TO DO
Each line of the data below that holds the word "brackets" is to be reported in full.
━━━━━ EXTRACTED RECORDS
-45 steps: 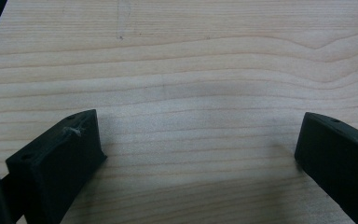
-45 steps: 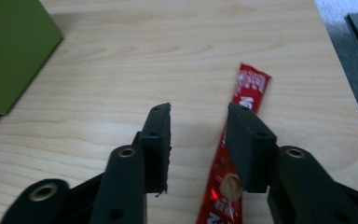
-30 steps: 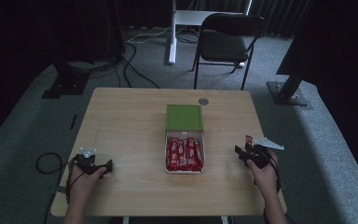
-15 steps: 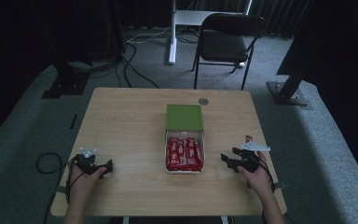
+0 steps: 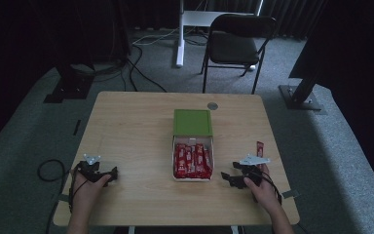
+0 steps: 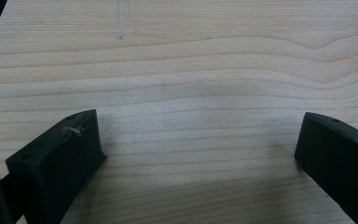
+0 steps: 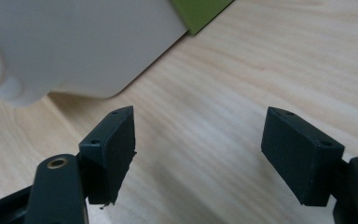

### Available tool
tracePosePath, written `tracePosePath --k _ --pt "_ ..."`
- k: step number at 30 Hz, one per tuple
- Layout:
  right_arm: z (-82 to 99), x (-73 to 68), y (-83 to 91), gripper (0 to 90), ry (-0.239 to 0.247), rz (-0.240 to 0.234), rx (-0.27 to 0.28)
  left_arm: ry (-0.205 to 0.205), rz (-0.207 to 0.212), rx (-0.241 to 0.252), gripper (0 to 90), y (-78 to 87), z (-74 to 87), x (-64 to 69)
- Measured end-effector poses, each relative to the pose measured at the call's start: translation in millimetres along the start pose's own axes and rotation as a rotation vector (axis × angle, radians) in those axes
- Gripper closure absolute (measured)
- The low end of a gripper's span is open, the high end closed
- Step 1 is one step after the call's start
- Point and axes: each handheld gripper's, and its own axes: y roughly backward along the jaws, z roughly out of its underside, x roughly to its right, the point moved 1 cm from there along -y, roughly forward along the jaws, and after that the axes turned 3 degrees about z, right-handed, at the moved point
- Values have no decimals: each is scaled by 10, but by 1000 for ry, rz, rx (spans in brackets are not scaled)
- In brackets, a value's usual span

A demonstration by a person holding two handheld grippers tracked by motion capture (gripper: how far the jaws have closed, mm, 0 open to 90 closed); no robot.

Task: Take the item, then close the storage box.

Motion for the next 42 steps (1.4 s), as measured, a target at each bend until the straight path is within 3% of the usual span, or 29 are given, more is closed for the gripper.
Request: tracePosePath --k 7,12,15,16,17,30,35,36,38,39,40,41,42 --pt "33 -91 -21 253 96 -23 -43 0 0 0 12 0 0 0" --pt "35 -123 -29 221 136 -34 -54 -1 0 0 12 1 0 1" --pt "38 -142 -34 194 178 -31 -67 0 0 0 13 1 0 1" --pt "44 -177 -45 121 222 -39 -83 -1 0 0 13 1 0 0" --pt "46 -183 -49 120 229 -43 -87 -1 0 0 13 1 0 0" --pt "42 -186 -56 104 206 -19 -90 9 -7 0 13 12 12 11" --pt "41 -186 -56 104 206 -19 -89 -9 6 -4 14 23 20 18" --pt "41 -184 -54 104 200 -12 -88 -28 21 -1 14 24 24 33" --pt "42 -183 -52 104 200 -9 -87 -28 21 -1 14 24 24 33" --pt "45 -181 -47 104 191 -4 -87 -106 38 3 14 39 24 82" --pt "45 -181 -47 104 191 -4 -87 -106 38 3 14 39 24 82" --pt "42 -177 -42 104 189 -1 -84 -145 52 -4 14 49 15 124" --pt "38 -177 -37 105 185 -2 -82 -157 63 -4 14 52 10 147"
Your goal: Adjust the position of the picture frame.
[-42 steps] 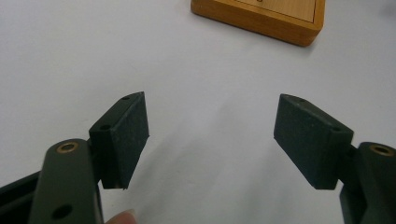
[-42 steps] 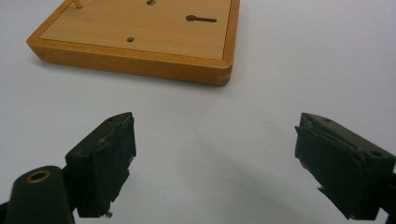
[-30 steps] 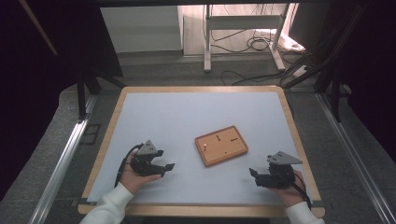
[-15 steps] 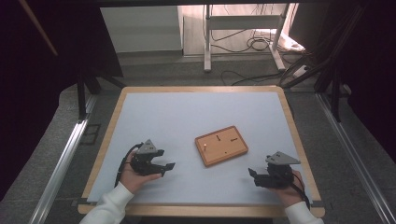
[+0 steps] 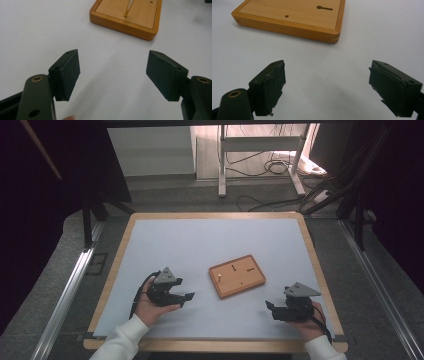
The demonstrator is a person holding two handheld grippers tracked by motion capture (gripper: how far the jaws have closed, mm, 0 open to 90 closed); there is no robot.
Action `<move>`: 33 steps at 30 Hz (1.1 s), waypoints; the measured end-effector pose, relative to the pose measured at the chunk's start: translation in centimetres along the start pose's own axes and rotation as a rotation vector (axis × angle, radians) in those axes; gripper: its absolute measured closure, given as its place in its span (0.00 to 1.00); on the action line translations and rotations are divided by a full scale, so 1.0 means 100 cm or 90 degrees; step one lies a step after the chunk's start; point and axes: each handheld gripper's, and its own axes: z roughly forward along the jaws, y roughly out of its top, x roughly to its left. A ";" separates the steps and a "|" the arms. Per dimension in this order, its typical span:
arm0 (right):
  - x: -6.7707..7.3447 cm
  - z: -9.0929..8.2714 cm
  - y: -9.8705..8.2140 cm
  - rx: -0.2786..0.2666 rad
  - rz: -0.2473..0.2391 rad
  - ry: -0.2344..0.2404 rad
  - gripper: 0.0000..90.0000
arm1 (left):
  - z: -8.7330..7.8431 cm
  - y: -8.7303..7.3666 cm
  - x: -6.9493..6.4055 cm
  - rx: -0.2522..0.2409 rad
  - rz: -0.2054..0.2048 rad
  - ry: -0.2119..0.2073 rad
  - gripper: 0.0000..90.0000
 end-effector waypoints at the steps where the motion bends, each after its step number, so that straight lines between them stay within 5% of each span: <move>1: 0.001 0.000 0.000 -0.001 -0.002 -0.001 0.16 | 0.002 0.004 -0.001 -0.001 0.003 -0.003 0.30; 18: 0.001 0.002 -0.002 0.006 -0.013 -0.007 0.16 | 0.041 0.033 -0.016 0.006 0.021 -0.024 0.31; 33: -0.001 -0.002 -0.008 0.013 -0.011 -0.017 0.16 | 0.078 0.059 -0.014 0.007 0.037 -0.016 0.39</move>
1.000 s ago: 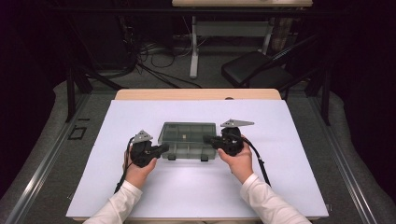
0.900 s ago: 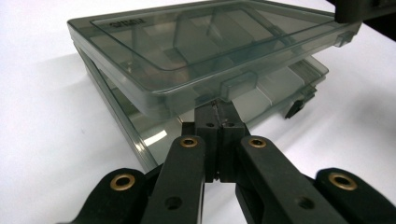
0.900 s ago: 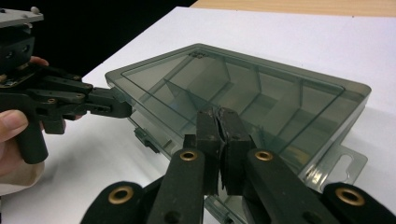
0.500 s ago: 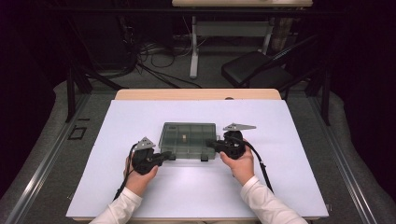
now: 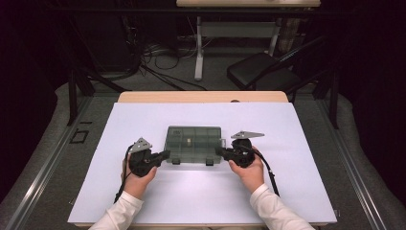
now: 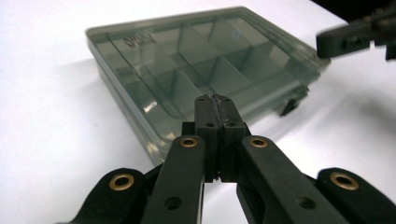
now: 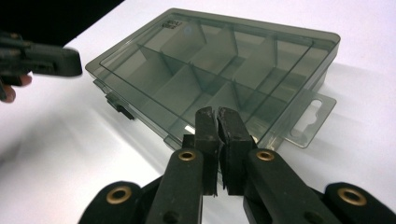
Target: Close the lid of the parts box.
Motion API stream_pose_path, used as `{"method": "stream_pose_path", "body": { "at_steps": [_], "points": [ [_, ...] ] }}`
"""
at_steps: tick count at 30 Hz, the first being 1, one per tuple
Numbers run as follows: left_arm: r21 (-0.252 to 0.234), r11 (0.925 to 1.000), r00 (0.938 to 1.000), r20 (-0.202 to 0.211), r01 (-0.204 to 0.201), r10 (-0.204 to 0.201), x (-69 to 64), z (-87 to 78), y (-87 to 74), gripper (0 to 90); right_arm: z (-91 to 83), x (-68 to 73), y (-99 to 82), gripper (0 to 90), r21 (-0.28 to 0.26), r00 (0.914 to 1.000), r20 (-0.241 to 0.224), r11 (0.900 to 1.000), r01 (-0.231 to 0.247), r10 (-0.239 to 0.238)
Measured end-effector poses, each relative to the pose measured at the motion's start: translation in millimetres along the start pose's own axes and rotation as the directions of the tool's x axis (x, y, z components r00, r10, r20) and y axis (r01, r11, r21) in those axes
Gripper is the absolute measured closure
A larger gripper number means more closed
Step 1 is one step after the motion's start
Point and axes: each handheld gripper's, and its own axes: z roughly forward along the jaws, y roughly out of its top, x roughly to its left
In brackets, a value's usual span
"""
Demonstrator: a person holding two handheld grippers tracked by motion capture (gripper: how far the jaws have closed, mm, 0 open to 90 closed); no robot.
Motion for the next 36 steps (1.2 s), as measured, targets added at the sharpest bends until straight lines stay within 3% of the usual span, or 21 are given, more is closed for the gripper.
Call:
{"method": "stream_pose_path", "body": {
  "at_steps": [7, 22, 36],
  "points": [
    [-0.019, 0.9993, 0.9994, -0.01, 0.033, -0.033, 9.6, 4.7, 2.9, 89.4, 1.0, 0.8, -3.3, 87.8, 0.014, 1.0, 0.007, 0.9999, -0.002, 0.002],
    [0.039, 0.9992, 0.999, -0.044, 0.009, -0.007, 10.4, 15.1, -1.1, 88.9, 0.4, -1.4, -7.0, 88.8, 0.017, 0.9999, 0.015, 0.9998, -0.003, 0.003],
    [0.007, 1.0, 0.9993, -0.038, 0.006, -0.006, 11.1, 15.6, -5.8, 89.8, 2.6, -1.9, -8.4, 89.8, 0.014, 0.9998, 0.016, 0.9999, 0.007, -0.007]
  ]
}}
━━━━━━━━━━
REPLY TO THE EXERCISE
- Values have no decimals: each is scaled by 10, but by 1000 for ry, rz, rx (spans in brackets are not scaled)
- In brackets, a value's usual span
In brackets, a value's usual span

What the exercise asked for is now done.